Now, leaked NSA documents provide a big clue on how to remain hidden. They show that the agency has trouble breaking certain methods of encryption.

Der Spiegel published a collection of documents that detail what systems the NSA has troubling decrypting. Previous documents have focused mainly on what the NSA is good at, not what it finds difficult.

The documents reveal that the NSA ranks targets according to how difficult they are to decrypt. There are five internal levels: One to five. Level one is known as "trivial," meaning it's pretty easy for the NSA to track targets or decrypt messages. But level five is "catastrophic," which essentially means that the NSA can't break the encryption.

The NSA says that reading someone's Facebook message is a level two "minor" task. And monitoring people using Tor is tricky, with the NSA classing that as a "major" level four problem.

So any level of anonymity classed as level five, known as "catastrophic," means that the NSA will find it nearly impossible to break.

The NSA identifies one anonymity method that it warns is virtually impossible to break. Here's the method outlined in the leaked documents:

Tor
VPN
CSpace
ZRTP

Let's break that down.

Tor is the special kind of web browser that helps people stay anonymous online by encrypting their web traffic.

A VPN is a service that makes an internet connection more secure, using proxy servers to hide their real-world location.

CSpace is a kind of anonymous internet chat service that uses heavy encryption to protect any files sent over its network.

ZRTP, the last part of the method, is a kind of encryption for voice calls and text chats.

Combine the above stack of services together, using multiple kind of encryption, a special web browser, and a service to hide your location, and the NSA says in its internal documents that it probably won't be able to read your messages.

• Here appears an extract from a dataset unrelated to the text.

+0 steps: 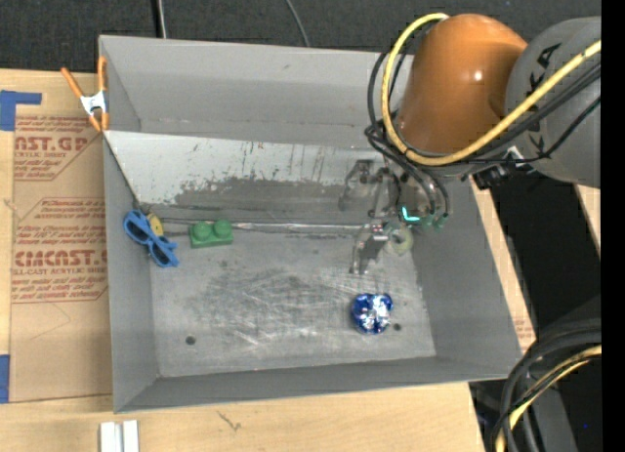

The leaked NSA document says that the encryption method results in a "near-total loss/lack of insight to target communications, presence."

Lifebringer
31st December 2014, 12:26
Why bother? I mean, if this is about revealing them more the secrets are kept behind encryption, the less viral they can become, if someone is trying to read it? Won't that lead to a trail when you try to encrypt? Like a video game their persuit is to track the hard to read, so get lost in the billions of people that are level one or two, and save the file until another time to read it, then keep opening tabs to other sites to read them and confuse them. They are a pretty lazy bunch, to read all the junk mails, eh? Keep them busy with distractions, and it's harder to trace the links and where they are coming from. Sometimes I just pass the links through a blog, instead of headlining, (a couple of times with various posters concerned with the same stuff. We find others around the nation and world. Never stick to just a blue, red, green or media site too long or all the time, for all have to be awakened, and sometimes it takes a conversation on a blog to awaken them/ring a bell. Just asking about encryption. Hide in plain site, is my motto. Everyone is a witness to it and follows the bread crumbs of knowledge.

Limor Wolf
31st December 2014, 14:59
Here we are at times when we are 'offered' advice on how to hide ourselves, to do the 'cat and mouse' games - A condition which is well desired as a general state of mind. 'Document leaked from NSA', Mmm, yeh right.. More accurate - written by NSA for us and delivered by their customary channels. The above is Bullocks (excuse my french, and certainly not directed towards Chancy), and a point to remebmer is that we did nothing that justifies hiding. We haven't done anything wrong. But now, slowly, we are being 'adjusted' to hide. For what reason? expressing yourselves on the net was not a crime untill not so long ago

This is not aimed in reference to certain whistleblowers with sensitive information, but to the honest person who would like to express their opinion and share it.

Once upon a time - Citizens of this world used to think that the various security institutions were in their favor and protect them (some still do!), and so the hiding shouldn't be from the side of the honest people, quite the oppsite, actually.